Convaincre des maires de signer une charte RN
Dans le village voisin de Courlon-sur-Yonne, un adjoint au maire, Jean-Luc Desmolin, présente lui aussi une liste sans étiquette et bénéficie du soutien du député RN de la circonscription, Julien Odoul, sur les réseaux sociaux comme sur le terrain, lors d’une réunion publique. La stratégie est la même dans d’autres départements: les 122 députés du mouvement ont été chargés depuis plusieurs mois d’identifier les potentiels lieutenants de liste, mais aussi des maires sortants sans étiquette susceptibles de se rapprocher du parti. Ces ralliements locaux permettent d’installer un socle local sans avoir à détrôner un élu déjà bien en place.
« L’implantation locale ne se construit pas du jour au lendemain, et c’est compliqué pour un parti comme le nôtre », témoigne une députée. « Dans les villages de ma circonscription, je conseille aux candidats de se présenter sans étiquette, c’est bien plus facile pour monter la liste. J’ai aussi quelques maires déjà encartés au RN. » « On est en train de remplacer le RPR dans de nombreuses zones rurales ou semi-rurales, et je pense que de nombreux maires sympathisants seront élus », se réjouit Aymeric Durox, sénateur du RN en Seine-et-Marne.
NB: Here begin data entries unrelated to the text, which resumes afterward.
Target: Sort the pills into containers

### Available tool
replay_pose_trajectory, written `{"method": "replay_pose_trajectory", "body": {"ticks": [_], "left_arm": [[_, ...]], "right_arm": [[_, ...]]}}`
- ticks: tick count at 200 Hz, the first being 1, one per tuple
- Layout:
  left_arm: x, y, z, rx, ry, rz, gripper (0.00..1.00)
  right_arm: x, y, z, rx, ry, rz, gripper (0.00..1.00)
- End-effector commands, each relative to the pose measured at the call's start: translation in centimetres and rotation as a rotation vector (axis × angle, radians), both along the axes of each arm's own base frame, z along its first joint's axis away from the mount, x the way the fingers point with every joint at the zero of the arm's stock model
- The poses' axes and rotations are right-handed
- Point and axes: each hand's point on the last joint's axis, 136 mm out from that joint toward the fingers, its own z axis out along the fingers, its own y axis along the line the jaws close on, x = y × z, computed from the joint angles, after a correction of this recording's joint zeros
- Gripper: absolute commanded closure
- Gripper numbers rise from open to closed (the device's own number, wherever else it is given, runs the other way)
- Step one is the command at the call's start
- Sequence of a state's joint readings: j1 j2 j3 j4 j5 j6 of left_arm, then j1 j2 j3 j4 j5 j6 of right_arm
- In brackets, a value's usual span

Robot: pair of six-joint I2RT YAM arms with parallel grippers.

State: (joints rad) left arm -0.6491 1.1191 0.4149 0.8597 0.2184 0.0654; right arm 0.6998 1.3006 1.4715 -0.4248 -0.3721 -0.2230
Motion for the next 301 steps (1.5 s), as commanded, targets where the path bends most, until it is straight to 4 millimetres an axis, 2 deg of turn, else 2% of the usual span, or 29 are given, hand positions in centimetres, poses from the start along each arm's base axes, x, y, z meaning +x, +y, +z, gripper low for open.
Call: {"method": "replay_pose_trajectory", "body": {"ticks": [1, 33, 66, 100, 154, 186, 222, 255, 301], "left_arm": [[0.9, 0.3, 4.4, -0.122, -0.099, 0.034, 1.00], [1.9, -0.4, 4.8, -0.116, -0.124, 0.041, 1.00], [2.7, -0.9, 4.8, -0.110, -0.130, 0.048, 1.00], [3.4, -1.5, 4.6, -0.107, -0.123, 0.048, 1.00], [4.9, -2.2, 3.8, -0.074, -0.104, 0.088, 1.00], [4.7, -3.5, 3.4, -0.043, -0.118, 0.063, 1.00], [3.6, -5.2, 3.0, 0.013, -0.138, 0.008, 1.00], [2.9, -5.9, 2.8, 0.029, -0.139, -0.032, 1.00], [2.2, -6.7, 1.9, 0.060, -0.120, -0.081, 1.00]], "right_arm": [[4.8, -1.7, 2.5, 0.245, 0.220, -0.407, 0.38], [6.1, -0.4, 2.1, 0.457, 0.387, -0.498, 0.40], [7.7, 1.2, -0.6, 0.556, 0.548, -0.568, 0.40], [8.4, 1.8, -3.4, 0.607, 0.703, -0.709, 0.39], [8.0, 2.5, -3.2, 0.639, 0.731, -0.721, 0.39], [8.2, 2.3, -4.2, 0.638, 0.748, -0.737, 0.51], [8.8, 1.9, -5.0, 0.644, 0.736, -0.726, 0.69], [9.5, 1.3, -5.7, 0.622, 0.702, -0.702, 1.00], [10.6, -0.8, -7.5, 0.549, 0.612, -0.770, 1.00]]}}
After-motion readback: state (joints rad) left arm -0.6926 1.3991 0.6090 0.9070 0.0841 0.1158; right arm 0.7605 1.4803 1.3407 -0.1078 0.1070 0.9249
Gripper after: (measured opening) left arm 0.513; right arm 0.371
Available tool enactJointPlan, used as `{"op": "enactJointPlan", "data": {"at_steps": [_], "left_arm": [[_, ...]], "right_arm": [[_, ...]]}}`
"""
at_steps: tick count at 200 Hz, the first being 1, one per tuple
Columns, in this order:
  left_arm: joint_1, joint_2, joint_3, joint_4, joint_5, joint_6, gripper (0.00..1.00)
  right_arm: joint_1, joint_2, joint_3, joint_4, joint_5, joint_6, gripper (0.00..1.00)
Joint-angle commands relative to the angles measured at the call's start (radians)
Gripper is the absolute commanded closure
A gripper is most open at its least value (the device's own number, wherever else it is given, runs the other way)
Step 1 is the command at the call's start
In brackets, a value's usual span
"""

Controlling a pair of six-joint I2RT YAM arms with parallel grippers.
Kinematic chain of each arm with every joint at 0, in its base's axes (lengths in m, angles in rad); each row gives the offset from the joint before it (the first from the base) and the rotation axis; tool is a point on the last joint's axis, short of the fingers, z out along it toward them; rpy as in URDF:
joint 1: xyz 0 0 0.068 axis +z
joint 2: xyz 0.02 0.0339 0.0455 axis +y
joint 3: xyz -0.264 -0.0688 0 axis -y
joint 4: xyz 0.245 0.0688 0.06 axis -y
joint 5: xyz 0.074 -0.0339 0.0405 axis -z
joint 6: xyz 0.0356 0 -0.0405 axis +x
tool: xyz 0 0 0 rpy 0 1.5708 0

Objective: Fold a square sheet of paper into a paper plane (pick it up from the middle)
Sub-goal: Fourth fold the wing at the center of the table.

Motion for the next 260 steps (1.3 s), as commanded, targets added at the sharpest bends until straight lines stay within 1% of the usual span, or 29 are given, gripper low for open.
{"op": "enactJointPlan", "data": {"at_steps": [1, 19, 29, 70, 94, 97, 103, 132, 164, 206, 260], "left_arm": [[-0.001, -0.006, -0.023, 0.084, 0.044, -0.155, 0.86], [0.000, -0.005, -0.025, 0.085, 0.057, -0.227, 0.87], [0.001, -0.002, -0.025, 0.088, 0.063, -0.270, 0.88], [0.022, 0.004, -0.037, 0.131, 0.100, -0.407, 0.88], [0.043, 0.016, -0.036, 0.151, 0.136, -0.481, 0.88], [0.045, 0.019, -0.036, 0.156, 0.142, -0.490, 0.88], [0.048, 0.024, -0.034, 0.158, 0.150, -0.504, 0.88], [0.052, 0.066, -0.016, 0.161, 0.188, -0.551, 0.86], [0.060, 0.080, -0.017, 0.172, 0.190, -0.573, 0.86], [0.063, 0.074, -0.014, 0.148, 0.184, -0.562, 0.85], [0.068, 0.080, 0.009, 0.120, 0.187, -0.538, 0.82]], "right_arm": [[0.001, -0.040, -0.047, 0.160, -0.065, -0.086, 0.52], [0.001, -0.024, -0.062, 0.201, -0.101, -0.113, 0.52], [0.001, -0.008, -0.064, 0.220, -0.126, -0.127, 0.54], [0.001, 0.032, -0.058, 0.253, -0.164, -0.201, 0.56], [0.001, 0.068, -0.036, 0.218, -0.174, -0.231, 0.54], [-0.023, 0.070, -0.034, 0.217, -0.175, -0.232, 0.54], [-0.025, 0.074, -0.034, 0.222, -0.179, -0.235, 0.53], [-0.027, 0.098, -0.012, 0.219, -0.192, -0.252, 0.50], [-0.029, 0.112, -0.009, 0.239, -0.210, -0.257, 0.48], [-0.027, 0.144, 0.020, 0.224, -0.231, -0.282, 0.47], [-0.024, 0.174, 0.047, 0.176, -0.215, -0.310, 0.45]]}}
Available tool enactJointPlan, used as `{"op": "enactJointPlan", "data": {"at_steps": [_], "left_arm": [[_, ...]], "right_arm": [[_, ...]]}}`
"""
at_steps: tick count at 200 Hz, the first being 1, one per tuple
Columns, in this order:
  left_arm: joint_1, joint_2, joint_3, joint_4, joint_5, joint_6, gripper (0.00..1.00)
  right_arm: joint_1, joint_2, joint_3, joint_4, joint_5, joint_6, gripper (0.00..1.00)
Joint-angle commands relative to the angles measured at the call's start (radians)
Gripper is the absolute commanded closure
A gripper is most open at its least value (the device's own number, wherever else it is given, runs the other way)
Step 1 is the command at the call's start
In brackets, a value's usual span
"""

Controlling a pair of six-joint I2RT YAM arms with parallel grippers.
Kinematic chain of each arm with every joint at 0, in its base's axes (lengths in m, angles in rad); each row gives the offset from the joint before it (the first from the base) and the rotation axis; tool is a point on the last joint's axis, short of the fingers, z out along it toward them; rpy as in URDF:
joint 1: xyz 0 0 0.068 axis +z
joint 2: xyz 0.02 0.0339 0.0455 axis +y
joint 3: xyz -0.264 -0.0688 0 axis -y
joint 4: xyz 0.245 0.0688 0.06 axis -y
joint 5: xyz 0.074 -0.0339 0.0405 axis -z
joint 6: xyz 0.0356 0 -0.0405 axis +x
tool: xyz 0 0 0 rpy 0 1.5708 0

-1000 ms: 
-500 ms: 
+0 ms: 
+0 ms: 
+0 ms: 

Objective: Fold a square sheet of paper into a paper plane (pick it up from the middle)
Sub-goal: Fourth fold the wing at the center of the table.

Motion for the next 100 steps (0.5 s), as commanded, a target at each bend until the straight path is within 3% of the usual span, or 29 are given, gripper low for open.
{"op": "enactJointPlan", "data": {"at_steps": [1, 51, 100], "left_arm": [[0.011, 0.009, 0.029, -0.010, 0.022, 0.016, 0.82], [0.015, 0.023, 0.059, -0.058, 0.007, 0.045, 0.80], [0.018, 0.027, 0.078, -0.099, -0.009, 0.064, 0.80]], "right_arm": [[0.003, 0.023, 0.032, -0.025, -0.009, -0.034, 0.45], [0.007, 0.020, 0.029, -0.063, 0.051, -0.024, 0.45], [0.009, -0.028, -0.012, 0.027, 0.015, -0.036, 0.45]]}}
Dans l’Yonne, six maires sortants ont signé la charte du RN pour les municipales, et s’engagent à parrainer le candidat à la présidence.
A Paris, la direction du mouvement affiche son optimisme. « La dynamique nationale nous avantage. D’un côté comme de l’autre, on peut sortir gagnant », sourit un conseiller. « Soit on obtient des mairies, soit on obtient des conseillers municipaux; cela crée des élus et des cadres et constitue une étape vers la victoire à l’échelle communale », ajoute-t-on. La sénatrice centriste de l’Yonne, Dominique Vérien, préfère toutefois la prudence: « Ils peuvent décrocher un ou deux villages dans le département », avance-t-elle. « La meilleure défense, c’est de laisser travailler des candidats sérieux et de les réélire ensuite. »
Ces enjeux nationaux ont pu engendrer des tensions sur le terrain. Dans le paisible Michery, la campagne s’est parfois durcie, y compris sur les réseaux sociaux, où les deux listes se menacent mutuellement de recours en justice. Un climat qui dérange même certains partisans. « Je vote RN aux législatives, mais pour la commune, il n’est pas bon de se cacher derrière un parti », souffle Marc, jardinier, en sortant du café.